Records excerpted from a collection:
□ □ □ □ □ □ □
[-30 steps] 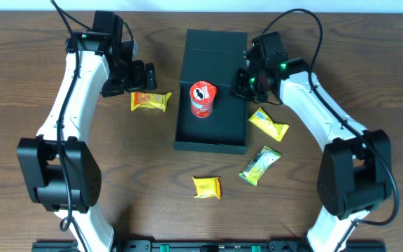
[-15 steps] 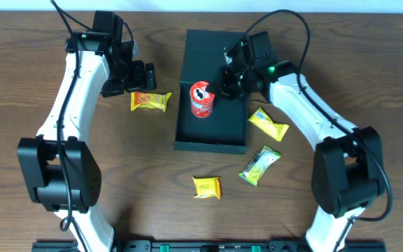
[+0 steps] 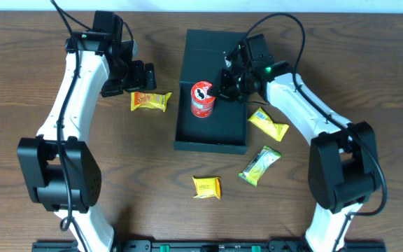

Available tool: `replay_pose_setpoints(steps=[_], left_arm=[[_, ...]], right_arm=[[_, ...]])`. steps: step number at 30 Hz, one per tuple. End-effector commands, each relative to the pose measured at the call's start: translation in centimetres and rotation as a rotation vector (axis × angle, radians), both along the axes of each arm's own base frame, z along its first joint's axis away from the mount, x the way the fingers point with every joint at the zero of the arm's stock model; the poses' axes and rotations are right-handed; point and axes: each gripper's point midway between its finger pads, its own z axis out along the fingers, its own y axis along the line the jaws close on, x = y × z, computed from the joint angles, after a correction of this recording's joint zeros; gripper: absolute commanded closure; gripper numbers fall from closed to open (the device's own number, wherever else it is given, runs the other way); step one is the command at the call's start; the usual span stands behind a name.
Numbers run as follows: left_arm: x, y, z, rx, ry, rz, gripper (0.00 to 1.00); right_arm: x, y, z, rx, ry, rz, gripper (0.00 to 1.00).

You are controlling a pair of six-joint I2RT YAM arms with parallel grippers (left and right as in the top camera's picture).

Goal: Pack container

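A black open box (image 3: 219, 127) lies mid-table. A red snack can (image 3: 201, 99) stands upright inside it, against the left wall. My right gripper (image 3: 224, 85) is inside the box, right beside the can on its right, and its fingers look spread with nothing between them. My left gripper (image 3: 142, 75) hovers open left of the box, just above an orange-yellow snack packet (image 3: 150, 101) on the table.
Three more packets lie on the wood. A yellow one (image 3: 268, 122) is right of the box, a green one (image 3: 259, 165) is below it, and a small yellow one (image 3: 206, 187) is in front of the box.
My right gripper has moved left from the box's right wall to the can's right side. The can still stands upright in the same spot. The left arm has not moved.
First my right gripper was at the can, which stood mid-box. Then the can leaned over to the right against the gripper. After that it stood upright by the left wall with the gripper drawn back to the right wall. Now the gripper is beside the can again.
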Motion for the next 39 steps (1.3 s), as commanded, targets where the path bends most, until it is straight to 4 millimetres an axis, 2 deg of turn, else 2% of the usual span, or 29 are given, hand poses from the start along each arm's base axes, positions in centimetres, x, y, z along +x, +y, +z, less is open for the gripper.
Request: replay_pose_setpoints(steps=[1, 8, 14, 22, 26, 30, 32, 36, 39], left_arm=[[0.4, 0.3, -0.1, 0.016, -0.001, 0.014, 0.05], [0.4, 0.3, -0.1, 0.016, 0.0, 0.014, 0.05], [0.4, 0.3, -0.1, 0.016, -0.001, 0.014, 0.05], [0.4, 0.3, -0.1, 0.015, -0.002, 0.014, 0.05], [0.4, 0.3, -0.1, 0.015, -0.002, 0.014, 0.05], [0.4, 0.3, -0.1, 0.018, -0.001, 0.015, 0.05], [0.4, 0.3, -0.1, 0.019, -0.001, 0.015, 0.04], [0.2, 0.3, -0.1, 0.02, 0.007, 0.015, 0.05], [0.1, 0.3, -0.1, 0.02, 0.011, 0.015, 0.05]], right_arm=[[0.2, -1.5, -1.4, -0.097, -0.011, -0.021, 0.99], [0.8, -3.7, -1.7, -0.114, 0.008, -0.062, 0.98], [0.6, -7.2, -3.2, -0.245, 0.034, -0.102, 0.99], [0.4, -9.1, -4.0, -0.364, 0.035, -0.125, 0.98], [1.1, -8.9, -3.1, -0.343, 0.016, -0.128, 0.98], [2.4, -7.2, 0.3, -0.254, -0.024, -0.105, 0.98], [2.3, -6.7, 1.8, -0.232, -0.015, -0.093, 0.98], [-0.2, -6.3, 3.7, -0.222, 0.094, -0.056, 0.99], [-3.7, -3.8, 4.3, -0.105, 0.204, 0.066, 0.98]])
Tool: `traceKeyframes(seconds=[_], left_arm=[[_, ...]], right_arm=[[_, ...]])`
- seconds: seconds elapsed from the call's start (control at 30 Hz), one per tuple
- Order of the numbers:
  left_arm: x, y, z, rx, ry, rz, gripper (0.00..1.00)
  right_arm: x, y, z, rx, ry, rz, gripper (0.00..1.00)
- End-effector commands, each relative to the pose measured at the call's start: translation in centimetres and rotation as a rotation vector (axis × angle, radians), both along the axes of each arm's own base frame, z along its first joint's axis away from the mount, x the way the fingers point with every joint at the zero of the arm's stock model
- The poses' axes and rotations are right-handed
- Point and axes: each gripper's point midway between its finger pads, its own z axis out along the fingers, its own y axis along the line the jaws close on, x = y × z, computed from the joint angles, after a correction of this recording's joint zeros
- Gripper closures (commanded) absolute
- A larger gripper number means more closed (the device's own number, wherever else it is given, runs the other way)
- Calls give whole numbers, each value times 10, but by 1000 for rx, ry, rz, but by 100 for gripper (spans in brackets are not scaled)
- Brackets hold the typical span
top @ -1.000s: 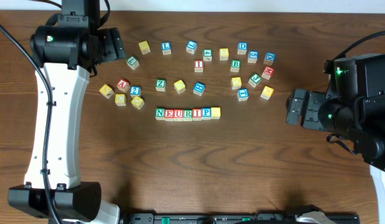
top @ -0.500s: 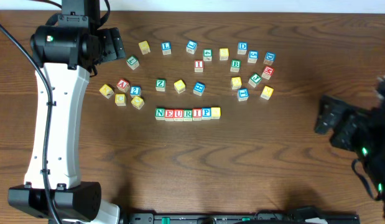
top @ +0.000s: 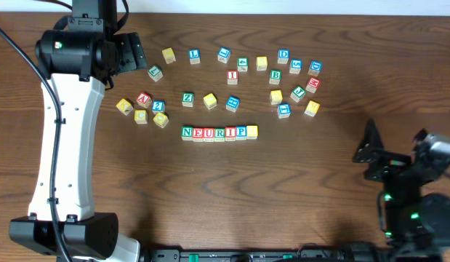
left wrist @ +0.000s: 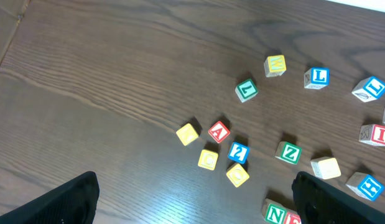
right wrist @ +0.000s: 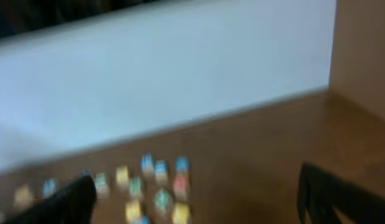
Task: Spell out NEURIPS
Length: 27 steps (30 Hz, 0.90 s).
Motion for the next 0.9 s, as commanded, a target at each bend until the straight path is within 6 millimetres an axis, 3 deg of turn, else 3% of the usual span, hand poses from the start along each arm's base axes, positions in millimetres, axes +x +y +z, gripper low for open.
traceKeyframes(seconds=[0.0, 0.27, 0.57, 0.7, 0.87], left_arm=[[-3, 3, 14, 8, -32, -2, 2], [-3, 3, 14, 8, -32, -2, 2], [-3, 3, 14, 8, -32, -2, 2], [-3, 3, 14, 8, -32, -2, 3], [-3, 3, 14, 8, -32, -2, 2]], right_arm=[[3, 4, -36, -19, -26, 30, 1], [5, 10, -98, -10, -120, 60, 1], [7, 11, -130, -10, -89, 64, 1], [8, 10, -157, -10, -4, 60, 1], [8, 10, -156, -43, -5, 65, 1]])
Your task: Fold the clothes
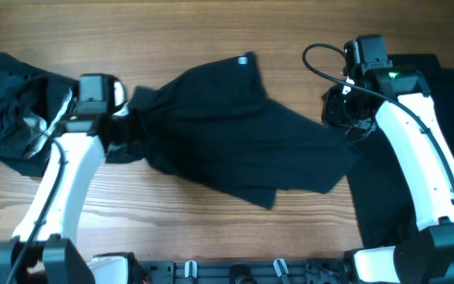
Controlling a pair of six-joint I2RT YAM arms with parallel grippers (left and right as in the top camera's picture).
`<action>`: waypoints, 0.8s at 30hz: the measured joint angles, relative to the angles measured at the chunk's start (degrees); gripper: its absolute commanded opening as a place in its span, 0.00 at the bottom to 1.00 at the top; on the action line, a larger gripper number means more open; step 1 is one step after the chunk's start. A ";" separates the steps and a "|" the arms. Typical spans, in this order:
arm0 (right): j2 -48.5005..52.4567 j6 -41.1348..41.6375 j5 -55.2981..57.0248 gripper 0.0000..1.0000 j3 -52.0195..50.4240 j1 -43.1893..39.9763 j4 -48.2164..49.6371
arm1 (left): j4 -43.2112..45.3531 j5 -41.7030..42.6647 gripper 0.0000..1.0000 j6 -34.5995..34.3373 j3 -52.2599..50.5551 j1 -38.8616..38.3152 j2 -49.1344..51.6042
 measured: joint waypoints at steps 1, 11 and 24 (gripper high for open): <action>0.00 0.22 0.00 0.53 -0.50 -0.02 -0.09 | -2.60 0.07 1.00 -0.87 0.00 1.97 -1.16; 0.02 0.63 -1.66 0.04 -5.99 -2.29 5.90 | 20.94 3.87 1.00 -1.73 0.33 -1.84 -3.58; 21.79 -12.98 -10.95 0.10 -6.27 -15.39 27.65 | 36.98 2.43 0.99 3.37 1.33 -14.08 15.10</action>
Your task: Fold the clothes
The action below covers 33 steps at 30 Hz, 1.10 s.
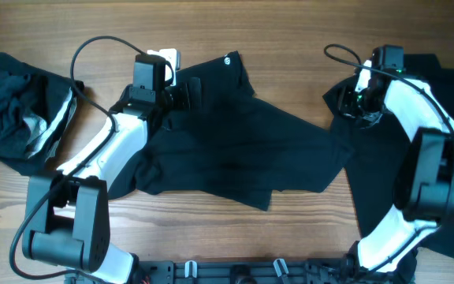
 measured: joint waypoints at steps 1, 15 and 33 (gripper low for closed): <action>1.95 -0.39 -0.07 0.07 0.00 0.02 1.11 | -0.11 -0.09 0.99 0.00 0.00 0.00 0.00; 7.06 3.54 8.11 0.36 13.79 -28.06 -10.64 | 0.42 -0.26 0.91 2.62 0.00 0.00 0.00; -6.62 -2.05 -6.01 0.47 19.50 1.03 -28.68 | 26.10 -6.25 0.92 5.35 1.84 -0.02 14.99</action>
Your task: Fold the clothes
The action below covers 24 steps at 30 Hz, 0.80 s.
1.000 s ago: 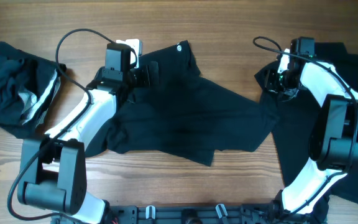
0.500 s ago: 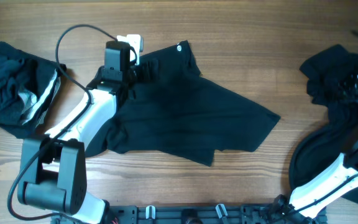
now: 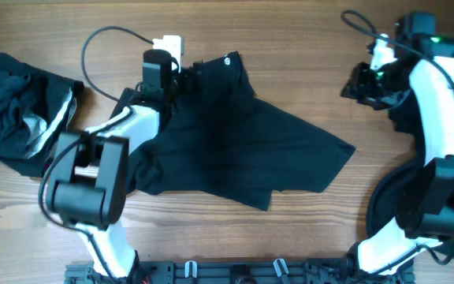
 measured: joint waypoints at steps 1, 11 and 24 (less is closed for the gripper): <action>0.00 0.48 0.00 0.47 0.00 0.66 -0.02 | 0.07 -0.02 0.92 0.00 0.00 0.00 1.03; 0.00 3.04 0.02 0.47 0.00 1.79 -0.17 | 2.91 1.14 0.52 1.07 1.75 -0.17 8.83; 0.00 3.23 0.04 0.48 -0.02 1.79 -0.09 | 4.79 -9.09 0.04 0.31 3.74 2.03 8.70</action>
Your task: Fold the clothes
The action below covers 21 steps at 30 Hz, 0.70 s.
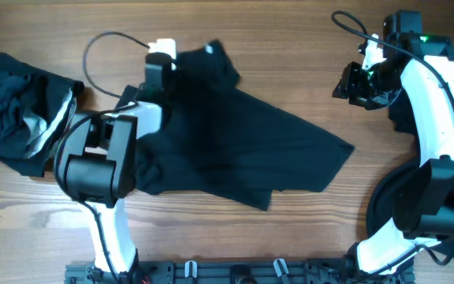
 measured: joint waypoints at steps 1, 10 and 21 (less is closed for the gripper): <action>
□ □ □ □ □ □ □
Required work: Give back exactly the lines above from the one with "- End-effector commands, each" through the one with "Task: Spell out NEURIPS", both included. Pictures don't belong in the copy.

Problem solution:
- End-effector commands, each relative to the pose measured at the call's start: translation in centimetres and rotation as a rotation vector (axis × angle, radians), both along the axes of each arm's own base frame, z along its first joint's axis away from the mount, x the way the fingers point with every joint at the zero of the arm's stock model
- The poses' axes and rotations are right-handed
- Point and axes: each gripper's point midway between its finger pads, its own z axis out along the fingers, its own y axis along the line the jaws close on, x = y × z, computed from the joint angles, after a correction of this recording's joint zeros
- Gripper closures (commanded) absolute
- A larger gripper number means more closed (the device's own number, wherever else it is given, runs the other way)
- Calls give whole numbers, each value times 10, but by 1000 for rx, ry, rz, but by 100 for gripper (spans in brackets are not scaled)
- Brackets hold the typical span
top @ -1.000s: 
top @ -0.500s: 
top @ +0.000s: 
left wrist @ +0.000s: 
right wrist @ +0.000s: 
Task: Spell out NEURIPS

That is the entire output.